= Multilateralism =

Alliance between multiple countries in pursuit of a common goal

In international relations, multilateralism refers to an alliance of multiple countries pursuing a common goal. Multilateralism is based on the principles of inclusivity, equality, and cooperation, and aims to foster a more peaceful, prosperous, and sustainable world.
Middle powers play a crucial role in the international system by promoting multilateralism and internationalism.

One of the key advantages of multilateralism is that it enables countries to solve problems that transcend national boundaries, such as climate change, terrorism, and pandemics, through shared responsibility and burden-sharing. However, multilateralism has challenges. The rise of populism, nationalism, and protectionism in some countries has raised concerns about the future of multilateralism and the effectiveness of international cooperation.

== Definitions ==
Multilateralism, in the form of membership in international institutions, serves to bind powerful nations, discourage unilateralism, and gives small powers a voice and influence that they could not otherwise exercise. For a small power to influence a great power, the Lilliputian strategy of small countries banding together to collectively bind a larger one can be effective. Similarly, multilateralism may allow one great power to influence another great power. For a great power, seeking control through bilateral ties could be costly; it may require bargaining and compromise with the other great power.

Miles Kahler defines multilateralism as "international governance" or global governance of the "many", and its central principle was "opposition [to] bilateral discriminatory arrangements that were believed to enhance the leverage of the powerful over the weak and to increase international conflict."; Robert Keohane defined it as "the practice of coordinating national policies in groups of three or more states."

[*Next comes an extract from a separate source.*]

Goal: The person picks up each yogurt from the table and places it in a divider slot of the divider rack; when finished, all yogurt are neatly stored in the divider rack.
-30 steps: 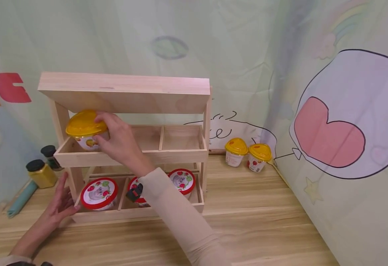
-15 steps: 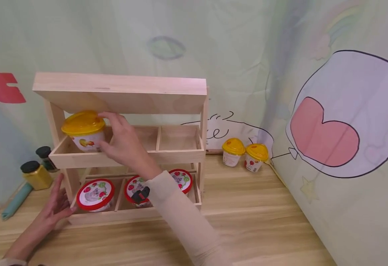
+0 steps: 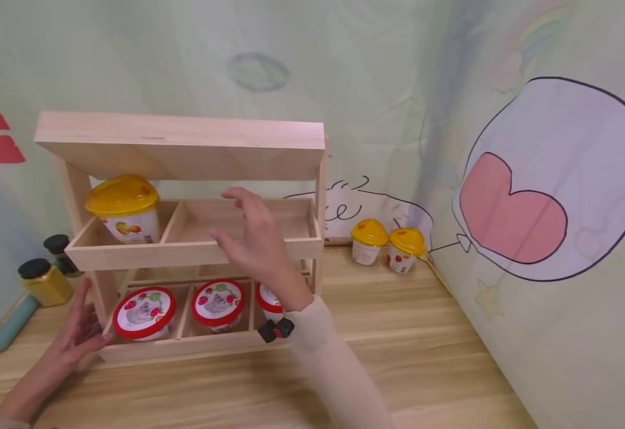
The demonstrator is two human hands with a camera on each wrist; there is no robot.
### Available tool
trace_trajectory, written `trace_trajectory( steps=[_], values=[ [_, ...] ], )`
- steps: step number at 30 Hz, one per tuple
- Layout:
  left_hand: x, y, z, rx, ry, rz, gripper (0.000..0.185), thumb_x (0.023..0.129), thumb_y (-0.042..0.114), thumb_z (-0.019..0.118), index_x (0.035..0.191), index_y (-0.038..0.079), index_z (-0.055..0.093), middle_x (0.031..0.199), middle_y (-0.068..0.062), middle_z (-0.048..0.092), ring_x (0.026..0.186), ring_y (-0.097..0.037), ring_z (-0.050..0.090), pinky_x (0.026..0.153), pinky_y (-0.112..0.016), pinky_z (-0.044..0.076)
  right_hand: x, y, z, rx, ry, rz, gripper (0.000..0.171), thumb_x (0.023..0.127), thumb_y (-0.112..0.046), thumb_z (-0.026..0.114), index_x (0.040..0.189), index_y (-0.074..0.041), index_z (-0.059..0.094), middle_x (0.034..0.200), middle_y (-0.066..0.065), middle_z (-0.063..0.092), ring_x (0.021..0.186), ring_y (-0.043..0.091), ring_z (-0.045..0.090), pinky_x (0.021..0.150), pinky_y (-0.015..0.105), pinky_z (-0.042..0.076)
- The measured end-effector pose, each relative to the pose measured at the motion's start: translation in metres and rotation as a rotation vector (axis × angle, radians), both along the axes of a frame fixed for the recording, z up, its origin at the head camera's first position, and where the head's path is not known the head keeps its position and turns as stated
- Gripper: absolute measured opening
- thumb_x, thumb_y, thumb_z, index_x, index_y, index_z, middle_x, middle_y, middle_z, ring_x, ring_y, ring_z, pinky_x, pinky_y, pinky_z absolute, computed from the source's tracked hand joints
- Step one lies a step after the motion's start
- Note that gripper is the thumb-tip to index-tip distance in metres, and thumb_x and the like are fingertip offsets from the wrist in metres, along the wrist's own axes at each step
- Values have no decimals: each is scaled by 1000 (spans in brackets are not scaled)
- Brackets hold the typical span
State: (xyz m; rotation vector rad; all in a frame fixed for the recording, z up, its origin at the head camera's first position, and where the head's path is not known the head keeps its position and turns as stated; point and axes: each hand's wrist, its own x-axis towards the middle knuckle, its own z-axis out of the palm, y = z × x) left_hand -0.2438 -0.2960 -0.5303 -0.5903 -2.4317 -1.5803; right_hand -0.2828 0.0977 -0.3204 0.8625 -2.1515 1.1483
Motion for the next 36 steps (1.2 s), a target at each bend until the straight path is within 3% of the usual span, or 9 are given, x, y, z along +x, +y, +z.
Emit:
trace_trajectory(
  steps=[2,4,8,14,21,29,32,36],
  values=[
    [-1,-1,1,12,11,-9,119,93,-16,64,173,30,-10,157,23,24,124,21,37,94,1,37,4,12,-1,-16,21,-17,63,92,-14,85,147,-3,55,147,14,65,131,30,65,106,45,59],
    [-1,-1,1,17,10,-13,118,94,-17,64,173,31,-10,155,26,23,124,20,38,95,0,37,7,24,-2,-30,37,-39,62,93,-14,84,146,-3,56,145,14,66,130,32,66,106,46,59],
    [-1,0,1,12,-6,-2,117,95,-14,64,173,32,-11,159,23,23,125,20,36,99,-2,38,12,47,-5,-73,37,-81,59,94,-15,83,145,-3,56,143,15,66,129,35,65,107,51,58],
    [-1,0,1,3,-20,0,116,97,-12,63,173,33,-12,168,7,22,126,22,35,101,-2,36,15,77,-11,-180,-8,-165,54,95,-13,81,144,-4,57,143,17,67,128,38,66,106,53,57],
    [-1,0,1,21,7,-14,118,94,-17,62,173,31,-10,159,22,24,126,20,38,99,-2,38,12,94,-13,-220,-22,-223,50,97,-14,79,143,-5,58,143,12,67,124,31,67,105,50,57],
    [-2,1,3,26,8,-15,117,95,-15,63,173,31,-11,154,25,25,127,20,38,99,-2,38,5,113,-13,-279,-15,-255,48,99,-13,77,142,-4,58,143,15,64,126,36,66,105,52,57],
    [0,1,3,20,-7,-11,116,96,-14,62,173,32,-11,158,19,26,126,20,37,99,-2,38,4,121,-15,-292,-48,-301,48,99,-14,77,142,-6,59,144,13,65,127,36,66,106,50,56],
    [0,0,4,-1,-50,7,114,99,-9,61,172,35,-14,170,-18,19,125,22,34,100,-2,37,0,130,-18,-296,-84,-354,50,99,-17,77,144,-7,58,146,12,64,130,35,64,108,50,54]
  ],
)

John Ruggie further elaborated the concept in his influential writings on multilateralism. Based on principles of "indivisibility" and "diffuse reciprocity he defined it as "an institutional form which coordinates relations among three or more states based on 'generalized' principles of conduct ... which specify appropriate conduct for a class of actions, without regard to particularistic interests of the parties or the strategic exigencies that may exist in any occurrence." He further clarified that multilateralism is 'a unique product of US global hegemony [. . . ] not necessarily a post-war American invention', but a reflection of post-war 'American hegemony'.

Embedding the target state in a multilateral alliance reduces the costs borne by the power-seeking control, but it also offers the same binding benefits of the Lilliputian strategy. Furthermore, if a small power seeks control over another small power, multilateralism may be the only choice, because small powers rarely have the resources to exert control on their own. As such, power disparities are accommodated to the weaker states by having more predictable bigger states and means to achieve control through collective action. Powerful states also buy into multilateral agreements by writing the rules and having privileges such as veto power and special status.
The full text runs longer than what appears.